The pictures in the listing below are to be skipped, while the lines between the line holding "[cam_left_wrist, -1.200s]" and the line holding "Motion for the", inclusive, are to be output exactly.
_ _ _ _
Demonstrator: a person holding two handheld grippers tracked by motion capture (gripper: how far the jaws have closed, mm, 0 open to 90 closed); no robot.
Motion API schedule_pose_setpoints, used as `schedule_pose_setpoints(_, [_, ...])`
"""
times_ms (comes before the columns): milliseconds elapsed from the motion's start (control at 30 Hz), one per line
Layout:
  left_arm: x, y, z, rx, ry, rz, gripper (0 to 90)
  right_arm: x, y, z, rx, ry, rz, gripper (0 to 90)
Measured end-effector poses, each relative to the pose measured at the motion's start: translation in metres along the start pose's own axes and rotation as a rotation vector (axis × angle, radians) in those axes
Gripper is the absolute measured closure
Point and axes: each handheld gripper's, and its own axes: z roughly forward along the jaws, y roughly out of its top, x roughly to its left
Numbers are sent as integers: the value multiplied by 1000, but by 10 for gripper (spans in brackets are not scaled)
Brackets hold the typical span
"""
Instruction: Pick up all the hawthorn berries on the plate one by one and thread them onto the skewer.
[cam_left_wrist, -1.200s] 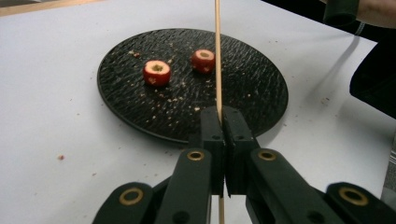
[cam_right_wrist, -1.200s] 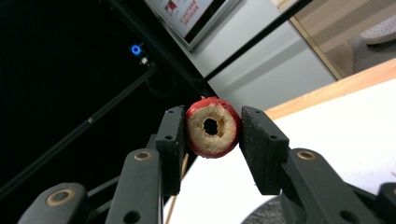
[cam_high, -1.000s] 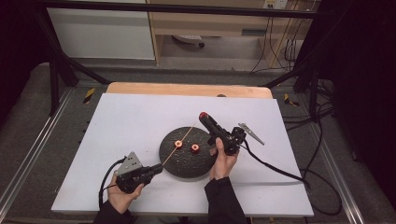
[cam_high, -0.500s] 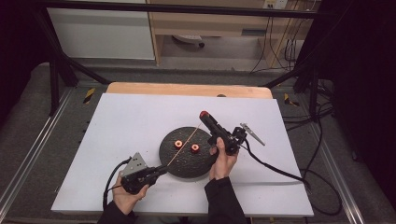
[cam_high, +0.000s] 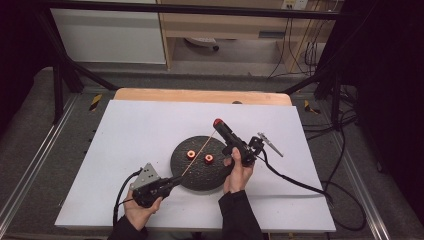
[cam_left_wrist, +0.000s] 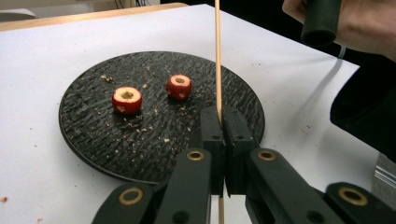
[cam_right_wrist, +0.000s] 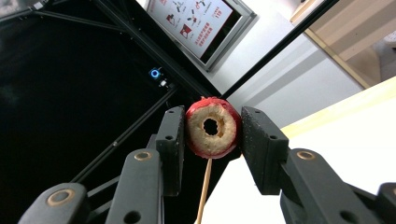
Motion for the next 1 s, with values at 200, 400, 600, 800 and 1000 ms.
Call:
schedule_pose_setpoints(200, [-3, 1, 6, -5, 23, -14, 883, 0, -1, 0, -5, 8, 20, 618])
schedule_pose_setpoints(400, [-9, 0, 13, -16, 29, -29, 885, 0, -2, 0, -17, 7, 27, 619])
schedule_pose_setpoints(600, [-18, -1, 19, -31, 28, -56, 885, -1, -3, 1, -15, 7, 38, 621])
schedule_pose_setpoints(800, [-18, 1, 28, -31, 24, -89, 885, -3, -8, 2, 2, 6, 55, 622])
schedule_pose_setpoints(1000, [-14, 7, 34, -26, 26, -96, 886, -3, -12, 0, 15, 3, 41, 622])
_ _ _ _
§ SOLUTION TO THIS TASK:
[cam_left_wrist, -1.200s] 
[cam_right_wrist, -1.200s] 
[cam_high, -1.000s] 
[cam_high, -0.500s] 
[cam_high, +0.000s] 
[cam_left_wrist, +0.000s] 
[cam_right_wrist, +0.000s] 
Motion for the next 1 s, with values at 200, 400, 600, 800 and 1000 ms.

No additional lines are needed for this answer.